There is something irresistible about solutions that feel both old and new at the same time. Oral exams, for example. Centuries old, once the norm, then largely abandoned, and now suddenly back in the spotlight. Not out of nostalgia, but out of necessity. Since the rise of generative AI, a familiar reflex keeps popping up: if we can no longer reliably assess writing, maybe we should return to speaking.
It sounds logical. And to some extent, it is.
In a recent article in Educational Researcher, Andrea Fenton makes a compelling case for taking oral assessments more seriously again. She argues that they not only help address issues of academic integrity in the age of AI, but also do something else: they force students to think, to reason, to explain. Not just reproduce, but demonstrate understanding.
And that is no small thing. At a time when AI can generate texts that look convincing at first glance, it is becoming increasingly difficult to see what students can actually do themselves. Oral exams seem like an elegant answer. You can probe. You can adapt. And hopefully, you can see thinking unfold. Or not.

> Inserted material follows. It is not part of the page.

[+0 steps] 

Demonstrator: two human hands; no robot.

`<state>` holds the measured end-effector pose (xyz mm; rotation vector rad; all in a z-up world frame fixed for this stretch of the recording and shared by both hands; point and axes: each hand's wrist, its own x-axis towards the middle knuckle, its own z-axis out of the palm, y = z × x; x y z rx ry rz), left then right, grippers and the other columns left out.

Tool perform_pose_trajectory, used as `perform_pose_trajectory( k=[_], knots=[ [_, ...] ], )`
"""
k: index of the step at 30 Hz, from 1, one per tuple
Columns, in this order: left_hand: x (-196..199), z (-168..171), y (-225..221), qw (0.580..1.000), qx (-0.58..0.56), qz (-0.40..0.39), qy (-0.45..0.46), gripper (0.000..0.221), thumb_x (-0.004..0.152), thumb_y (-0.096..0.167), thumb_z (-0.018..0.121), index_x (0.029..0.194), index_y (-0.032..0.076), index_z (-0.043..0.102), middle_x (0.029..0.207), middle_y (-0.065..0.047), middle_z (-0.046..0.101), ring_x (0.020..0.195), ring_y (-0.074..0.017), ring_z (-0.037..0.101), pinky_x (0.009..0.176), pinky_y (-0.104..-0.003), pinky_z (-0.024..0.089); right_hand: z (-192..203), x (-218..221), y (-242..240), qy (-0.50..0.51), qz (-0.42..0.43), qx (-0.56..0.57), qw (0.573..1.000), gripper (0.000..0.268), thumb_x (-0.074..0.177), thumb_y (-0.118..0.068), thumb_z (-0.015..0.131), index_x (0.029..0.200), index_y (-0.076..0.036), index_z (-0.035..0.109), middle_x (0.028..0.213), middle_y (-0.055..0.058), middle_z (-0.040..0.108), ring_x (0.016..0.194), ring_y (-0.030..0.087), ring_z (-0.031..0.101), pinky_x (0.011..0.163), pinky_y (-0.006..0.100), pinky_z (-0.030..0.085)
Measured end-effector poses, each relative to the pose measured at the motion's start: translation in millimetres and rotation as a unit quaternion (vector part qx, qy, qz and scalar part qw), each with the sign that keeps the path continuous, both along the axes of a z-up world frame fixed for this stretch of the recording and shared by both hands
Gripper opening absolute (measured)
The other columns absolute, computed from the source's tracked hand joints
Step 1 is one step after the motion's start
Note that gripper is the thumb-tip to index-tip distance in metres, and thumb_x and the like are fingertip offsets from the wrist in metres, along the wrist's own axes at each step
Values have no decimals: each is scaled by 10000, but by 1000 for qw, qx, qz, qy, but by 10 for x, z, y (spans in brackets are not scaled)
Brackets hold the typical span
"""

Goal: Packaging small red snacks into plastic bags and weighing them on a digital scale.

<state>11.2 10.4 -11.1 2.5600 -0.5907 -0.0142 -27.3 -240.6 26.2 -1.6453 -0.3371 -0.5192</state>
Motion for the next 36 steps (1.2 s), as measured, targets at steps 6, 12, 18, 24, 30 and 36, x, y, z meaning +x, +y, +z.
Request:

But, as so often in education, there is an important nuance.
Oral exams are not new. And they did not disappear by accident. There were good reasons. Time, scalability, reliability. It is not easy to assess large groups of students individually. And it is even harder to do so consistently and fairly.
Fenton acknowledges these challenges as well. Oral assessments require clear structures, trained assessors, and careful attention to bias. Without that, you quickly run into issues of subjectivity and inequality.
This is where a recent response to her article becomes particularly interesting. Hu and Hashim agree with the potential of oral assessments, but add three important refinements. Not as a kind of rejection, but a reality check.
First, fairness is not guaranteed. In an oral exam, you are never measuring knowledge alone. You are also measuring language proficiency, confidence, and thinking speed. In other words, you are measuring more than you might intend. Their suggestion is simple but crucial: make that explicit in your rubrics and separate content from performance.
Second, there is the issue of reliability. Different examiners may judge the same student differently. Small variations in questioning or prompting can have a large impact. Their solution is not glamorous but necessary: standardisation, recording, and systematic checks of interrater agreement.
And then there is perhaps the biggest challenge: scalability.
Here, they propose something interesting: a “viva-lite” approach. Instead of fully replacing written exams, add short oral verifications. Five minutes can be enough. Ask students to explain one step of their reasoning. To justify a choice in a new context.
This is not a revolution. It is a pragmatic adjustment. But perhaps the most important twist is also the most ironic one.
Oral exams only solve the AI problem if they require something that cannot simply be memorised. Students can easily rehearse AI-generated answers. What breaks that is not speaking itself, but thinking. Unseen questions. Transfer. Thinking aloud. Which brings us back to something we already knew.
It is tempting to believe that changing the assessment format will solve the current AI challenge. But, as so often, the real issue is not how we assess, but what we are actually trying to measure.